You are viewing a plain text version of this content. The canonical link for it is here.
Posted to commits@spark.apache.org by gu...@apache.org on 2019/01/30 07:15:44 UTC
[spark] branch master updated: [SPARK-26378][SQL] Restore
performance of queries against wide CSV/JSON tables
This is an automated email from the ASF dual-hosted git repository.

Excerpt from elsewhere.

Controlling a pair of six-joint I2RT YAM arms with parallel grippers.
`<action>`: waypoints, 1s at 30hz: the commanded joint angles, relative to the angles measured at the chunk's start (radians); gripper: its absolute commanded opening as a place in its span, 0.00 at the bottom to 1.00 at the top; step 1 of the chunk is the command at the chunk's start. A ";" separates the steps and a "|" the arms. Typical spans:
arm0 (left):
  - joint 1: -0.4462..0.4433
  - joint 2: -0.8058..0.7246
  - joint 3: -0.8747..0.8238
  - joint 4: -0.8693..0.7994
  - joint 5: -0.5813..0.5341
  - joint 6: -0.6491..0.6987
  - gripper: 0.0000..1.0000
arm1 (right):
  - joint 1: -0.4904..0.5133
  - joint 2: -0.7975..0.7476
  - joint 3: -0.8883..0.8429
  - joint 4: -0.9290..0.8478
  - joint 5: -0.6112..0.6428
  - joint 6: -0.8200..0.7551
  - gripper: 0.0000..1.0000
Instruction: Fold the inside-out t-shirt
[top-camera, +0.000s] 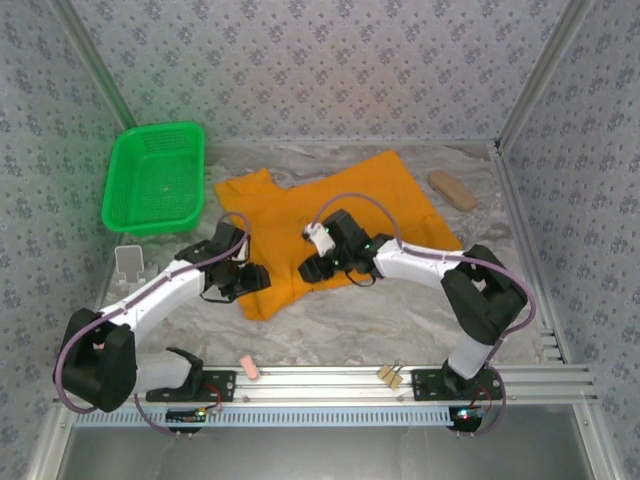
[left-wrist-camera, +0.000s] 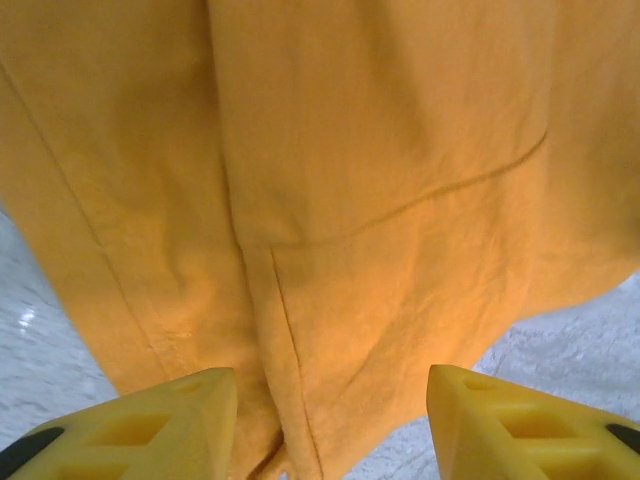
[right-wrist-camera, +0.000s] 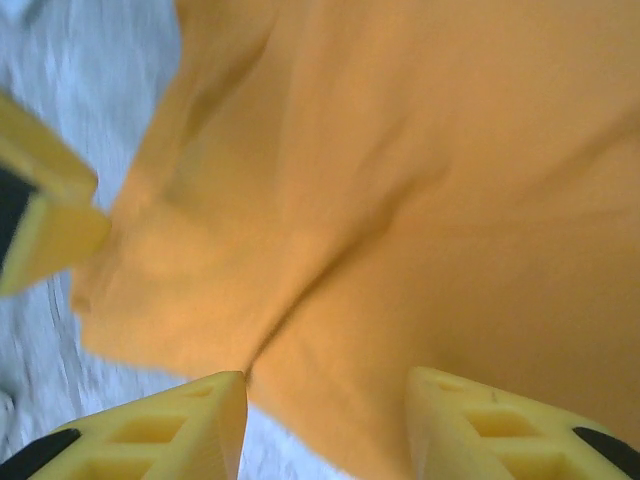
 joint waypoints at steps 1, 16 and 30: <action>-0.034 0.017 -0.021 0.069 0.072 -0.060 0.53 | 0.002 -0.049 -0.044 -0.001 0.071 -0.089 0.47; 0.118 -0.020 0.010 -0.151 0.069 0.081 0.00 | -0.340 -0.289 -0.278 -0.182 0.425 0.552 0.57; -0.149 0.052 -0.048 -0.090 -0.045 -0.148 0.57 | -0.621 -0.307 -0.272 -0.258 0.319 0.554 0.57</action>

gurwls223 pushed a commit to branch master
in repository https://gitbox.apache.org/repos/asf/spark.git
The following commit(s) were added to refs/heads/master by this push:
new 7781c6f [SPARK-26378][SQL] Restore performance of queries against wide CSV/JSON tables
7781c6f is described below
commit 7781c6fd7334979b6b4222d2271765219593f08e
Author: Bruce Robbins <be...@gmail.com>
AuthorDate: Wed Jan 30 15:15:29 2019 +0800
[SPARK-26378][SQL] Restore performance of queries against wide CSV/JSON tables
## What changes were proposed in this pull request?
After [recent changes](https://github.com/apache/spark/commit/11e5f1bcd49eec8ab4225d6e68a051b5c6a21cb2) to CSV parsing to return partial results for bad CSV records, queries of wide CSV tables slowed considerably. That recent change resulted in every row being recreated, even when the associated input record had no parsing issues and the user specified no corrupt record field in his/her schema.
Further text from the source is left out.